**Problem description**
What lines in the records below mention "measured"? List them all.

Records from a collection:
--------------------------------
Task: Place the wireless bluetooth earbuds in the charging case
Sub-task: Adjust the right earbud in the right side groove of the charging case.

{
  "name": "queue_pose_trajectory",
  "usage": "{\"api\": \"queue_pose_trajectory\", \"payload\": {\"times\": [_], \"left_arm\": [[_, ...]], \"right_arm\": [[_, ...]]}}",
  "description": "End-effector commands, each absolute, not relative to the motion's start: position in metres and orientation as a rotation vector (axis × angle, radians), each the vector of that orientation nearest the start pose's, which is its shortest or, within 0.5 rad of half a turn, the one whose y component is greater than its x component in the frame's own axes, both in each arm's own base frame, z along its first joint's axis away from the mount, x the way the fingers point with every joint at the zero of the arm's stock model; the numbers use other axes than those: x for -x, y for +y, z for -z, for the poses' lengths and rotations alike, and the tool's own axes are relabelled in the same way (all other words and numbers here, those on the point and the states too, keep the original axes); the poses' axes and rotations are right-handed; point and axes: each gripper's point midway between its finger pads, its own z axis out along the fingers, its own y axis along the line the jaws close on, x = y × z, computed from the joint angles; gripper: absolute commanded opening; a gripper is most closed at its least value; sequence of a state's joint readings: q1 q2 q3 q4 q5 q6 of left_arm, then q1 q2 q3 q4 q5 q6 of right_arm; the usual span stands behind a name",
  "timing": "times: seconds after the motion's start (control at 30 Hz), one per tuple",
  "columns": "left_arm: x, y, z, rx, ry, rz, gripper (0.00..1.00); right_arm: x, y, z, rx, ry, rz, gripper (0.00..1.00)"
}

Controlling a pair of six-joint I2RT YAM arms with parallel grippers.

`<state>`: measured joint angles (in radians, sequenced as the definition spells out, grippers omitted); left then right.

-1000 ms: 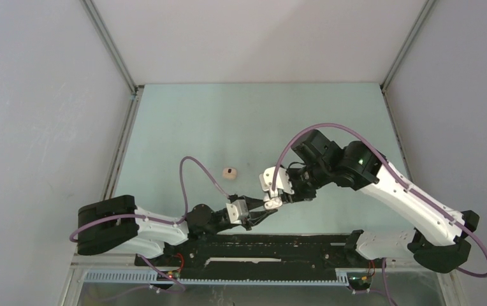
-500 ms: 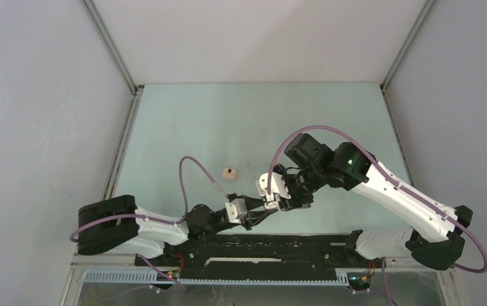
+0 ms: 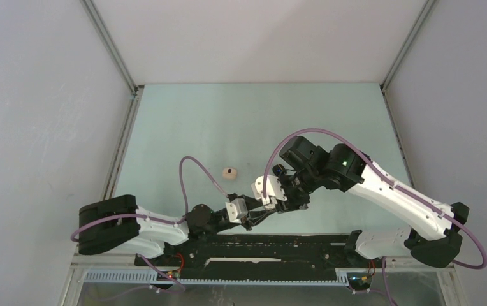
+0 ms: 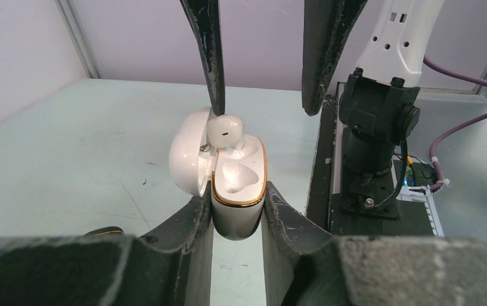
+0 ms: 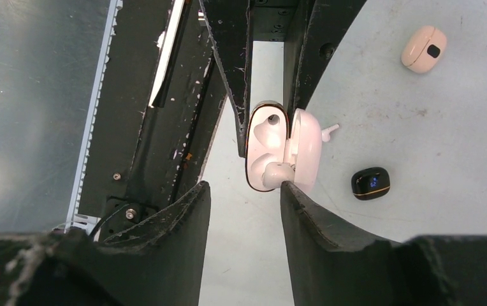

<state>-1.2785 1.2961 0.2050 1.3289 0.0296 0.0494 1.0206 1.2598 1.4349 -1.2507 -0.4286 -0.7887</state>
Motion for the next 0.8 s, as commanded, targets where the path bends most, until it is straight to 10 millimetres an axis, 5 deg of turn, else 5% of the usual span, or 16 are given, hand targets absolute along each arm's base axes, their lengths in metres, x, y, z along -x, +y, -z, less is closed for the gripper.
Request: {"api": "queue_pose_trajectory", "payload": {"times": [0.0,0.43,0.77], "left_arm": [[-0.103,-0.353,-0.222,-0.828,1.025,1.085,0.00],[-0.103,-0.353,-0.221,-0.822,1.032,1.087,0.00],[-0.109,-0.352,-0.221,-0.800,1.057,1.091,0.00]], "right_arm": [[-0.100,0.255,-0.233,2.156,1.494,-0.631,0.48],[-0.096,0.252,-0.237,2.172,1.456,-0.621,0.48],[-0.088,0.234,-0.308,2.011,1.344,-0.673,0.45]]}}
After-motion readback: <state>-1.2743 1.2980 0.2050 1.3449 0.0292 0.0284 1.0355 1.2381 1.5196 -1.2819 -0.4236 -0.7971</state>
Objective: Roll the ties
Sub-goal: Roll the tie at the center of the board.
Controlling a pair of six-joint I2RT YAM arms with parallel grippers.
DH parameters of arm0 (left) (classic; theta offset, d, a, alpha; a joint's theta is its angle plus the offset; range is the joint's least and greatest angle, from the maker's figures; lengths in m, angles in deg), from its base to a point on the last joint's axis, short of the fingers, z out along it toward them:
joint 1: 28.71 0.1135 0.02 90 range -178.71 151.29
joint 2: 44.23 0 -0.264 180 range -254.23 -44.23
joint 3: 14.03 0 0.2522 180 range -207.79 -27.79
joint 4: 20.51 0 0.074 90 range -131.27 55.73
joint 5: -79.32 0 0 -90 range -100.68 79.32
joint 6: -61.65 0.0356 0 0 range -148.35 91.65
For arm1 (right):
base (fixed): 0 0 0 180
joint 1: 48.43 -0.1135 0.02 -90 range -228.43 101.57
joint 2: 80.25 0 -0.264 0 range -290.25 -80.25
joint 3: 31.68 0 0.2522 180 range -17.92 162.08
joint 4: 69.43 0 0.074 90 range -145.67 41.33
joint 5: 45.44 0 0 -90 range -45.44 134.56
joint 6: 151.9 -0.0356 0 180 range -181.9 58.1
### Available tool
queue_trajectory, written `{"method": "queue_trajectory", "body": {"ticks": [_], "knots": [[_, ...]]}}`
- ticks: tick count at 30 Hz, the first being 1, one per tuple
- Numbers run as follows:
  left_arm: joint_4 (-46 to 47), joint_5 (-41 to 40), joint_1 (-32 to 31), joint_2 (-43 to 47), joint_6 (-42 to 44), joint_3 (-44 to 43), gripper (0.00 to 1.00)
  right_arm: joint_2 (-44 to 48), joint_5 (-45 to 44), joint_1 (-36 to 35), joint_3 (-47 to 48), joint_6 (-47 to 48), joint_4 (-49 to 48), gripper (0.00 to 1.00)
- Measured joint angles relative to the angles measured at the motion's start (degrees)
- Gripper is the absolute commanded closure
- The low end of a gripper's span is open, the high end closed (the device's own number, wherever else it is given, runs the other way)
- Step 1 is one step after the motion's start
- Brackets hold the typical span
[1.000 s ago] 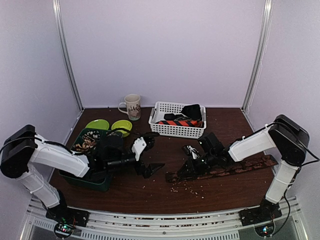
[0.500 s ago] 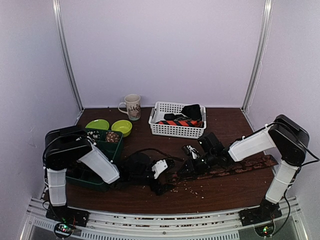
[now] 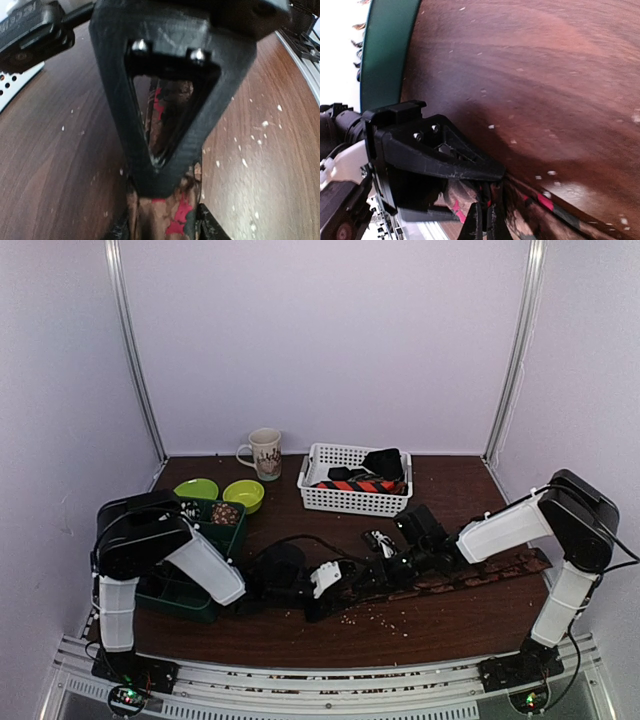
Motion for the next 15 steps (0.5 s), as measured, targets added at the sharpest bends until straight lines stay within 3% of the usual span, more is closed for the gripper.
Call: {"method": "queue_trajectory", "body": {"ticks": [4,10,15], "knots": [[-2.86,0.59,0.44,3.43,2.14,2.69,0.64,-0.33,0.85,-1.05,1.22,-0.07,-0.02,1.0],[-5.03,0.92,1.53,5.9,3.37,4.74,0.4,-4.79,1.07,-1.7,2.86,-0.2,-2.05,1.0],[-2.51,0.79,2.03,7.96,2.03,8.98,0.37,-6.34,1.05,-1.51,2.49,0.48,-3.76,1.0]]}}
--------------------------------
**Solution to the problem**
`<state>`: measured joint angles (in radians, sequenced as the definition spells out, grippers omitted); left then right.
- Measured joint angles relative to the angles measured at the motion's start (degrees)
Motion for the next 15 steps (0.5 s), as measured, targets added at the sharpest bends until straight lines stay within 3% of the usual span, more is closed for the gripper.

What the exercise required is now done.